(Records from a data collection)
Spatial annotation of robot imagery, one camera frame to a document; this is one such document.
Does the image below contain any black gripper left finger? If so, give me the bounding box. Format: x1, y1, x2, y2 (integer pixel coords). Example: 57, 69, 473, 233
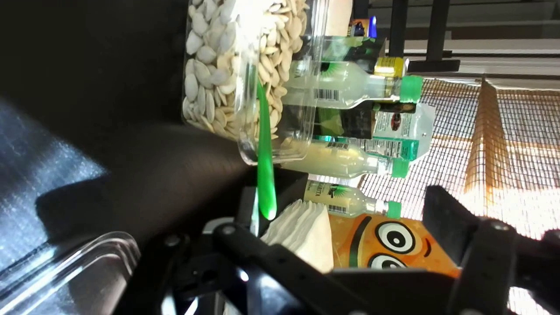
128, 186, 382, 315

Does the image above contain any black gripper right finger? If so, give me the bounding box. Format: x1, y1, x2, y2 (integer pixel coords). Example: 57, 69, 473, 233
422, 184, 522, 315

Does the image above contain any green plastic spoon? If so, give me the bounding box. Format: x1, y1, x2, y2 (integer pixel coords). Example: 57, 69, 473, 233
256, 81, 281, 223

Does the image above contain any orange smiley face box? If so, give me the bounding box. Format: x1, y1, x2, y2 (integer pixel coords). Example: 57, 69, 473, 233
328, 212, 466, 281

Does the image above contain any green capped clear bottle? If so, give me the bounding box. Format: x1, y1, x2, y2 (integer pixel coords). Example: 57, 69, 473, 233
284, 60, 426, 113
286, 139, 412, 181
303, 179, 405, 221
373, 104, 438, 162

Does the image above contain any gold metal can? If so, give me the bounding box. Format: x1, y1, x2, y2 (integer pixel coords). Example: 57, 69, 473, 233
373, 55, 410, 81

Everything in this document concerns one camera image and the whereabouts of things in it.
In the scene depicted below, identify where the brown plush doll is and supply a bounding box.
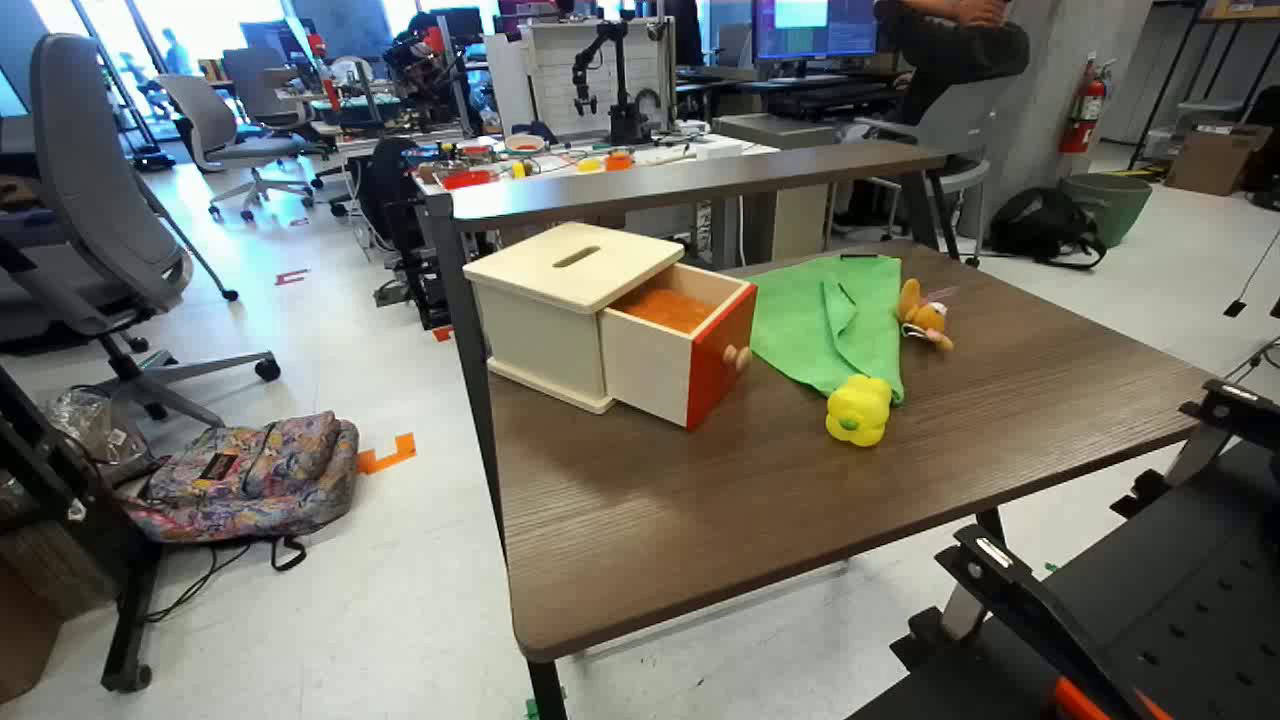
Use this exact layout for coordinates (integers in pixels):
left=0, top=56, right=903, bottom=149
left=891, top=277, right=964, bottom=356

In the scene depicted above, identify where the yellow toy pepper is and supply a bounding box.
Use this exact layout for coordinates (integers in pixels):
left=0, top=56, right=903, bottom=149
left=818, top=370, right=895, bottom=452

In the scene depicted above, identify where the wooden drawer red front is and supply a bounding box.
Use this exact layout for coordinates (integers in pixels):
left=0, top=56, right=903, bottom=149
left=599, top=258, right=760, bottom=436

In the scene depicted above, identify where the cream wooden slot box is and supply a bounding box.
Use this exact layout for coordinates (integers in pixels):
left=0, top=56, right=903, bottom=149
left=459, top=220, right=688, bottom=417

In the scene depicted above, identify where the green cloth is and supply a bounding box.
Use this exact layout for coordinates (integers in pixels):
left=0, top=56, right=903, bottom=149
left=747, top=253, right=912, bottom=408

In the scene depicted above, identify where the black metal table leg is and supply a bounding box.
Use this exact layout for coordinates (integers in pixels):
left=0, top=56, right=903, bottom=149
left=410, top=194, right=508, bottom=536
left=525, top=651, right=577, bottom=720

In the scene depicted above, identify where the white cluttered workbench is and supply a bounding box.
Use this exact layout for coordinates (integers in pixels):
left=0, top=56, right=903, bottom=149
left=407, top=125, right=779, bottom=191

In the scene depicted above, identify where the computer monitor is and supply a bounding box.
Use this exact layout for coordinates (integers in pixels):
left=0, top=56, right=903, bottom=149
left=747, top=0, right=884, bottom=73

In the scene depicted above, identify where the grey plastic chair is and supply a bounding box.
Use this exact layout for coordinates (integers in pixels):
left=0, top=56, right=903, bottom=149
left=847, top=77, right=998, bottom=265

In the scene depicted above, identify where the colourful patterned backpack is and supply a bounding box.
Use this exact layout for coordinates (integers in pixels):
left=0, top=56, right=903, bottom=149
left=117, top=408, right=365, bottom=550

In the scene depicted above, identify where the black duffel bag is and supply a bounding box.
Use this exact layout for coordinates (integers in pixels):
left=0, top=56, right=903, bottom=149
left=983, top=180, right=1112, bottom=273

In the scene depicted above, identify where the person in black clothes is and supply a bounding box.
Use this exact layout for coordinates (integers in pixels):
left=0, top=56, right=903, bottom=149
left=871, top=0, right=1037, bottom=132

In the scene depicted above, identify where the grey office chair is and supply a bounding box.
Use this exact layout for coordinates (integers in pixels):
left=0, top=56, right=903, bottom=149
left=157, top=73, right=358, bottom=225
left=0, top=30, right=284, bottom=432

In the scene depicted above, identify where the green fabric bag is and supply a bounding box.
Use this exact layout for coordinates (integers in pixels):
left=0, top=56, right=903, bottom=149
left=1062, top=171, right=1161, bottom=253

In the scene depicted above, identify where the red fire extinguisher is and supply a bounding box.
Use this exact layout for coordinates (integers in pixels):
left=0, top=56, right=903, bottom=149
left=1056, top=50, right=1116, bottom=160

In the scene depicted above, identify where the black metal stand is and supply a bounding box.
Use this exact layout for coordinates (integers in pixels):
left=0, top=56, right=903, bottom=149
left=0, top=362, right=170, bottom=700

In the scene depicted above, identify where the brown cardboard box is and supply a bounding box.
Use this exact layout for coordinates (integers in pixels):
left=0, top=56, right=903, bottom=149
left=1164, top=120, right=1277, bottom=200

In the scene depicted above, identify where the black tripod leg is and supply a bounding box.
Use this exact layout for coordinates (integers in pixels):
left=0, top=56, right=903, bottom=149
left=1219, top=225, right=1280, bottom=322

YOUR GOAL
Within this data, count the lines that include the string "chair" and write the number with nothing else.

ANSWER SECTION
2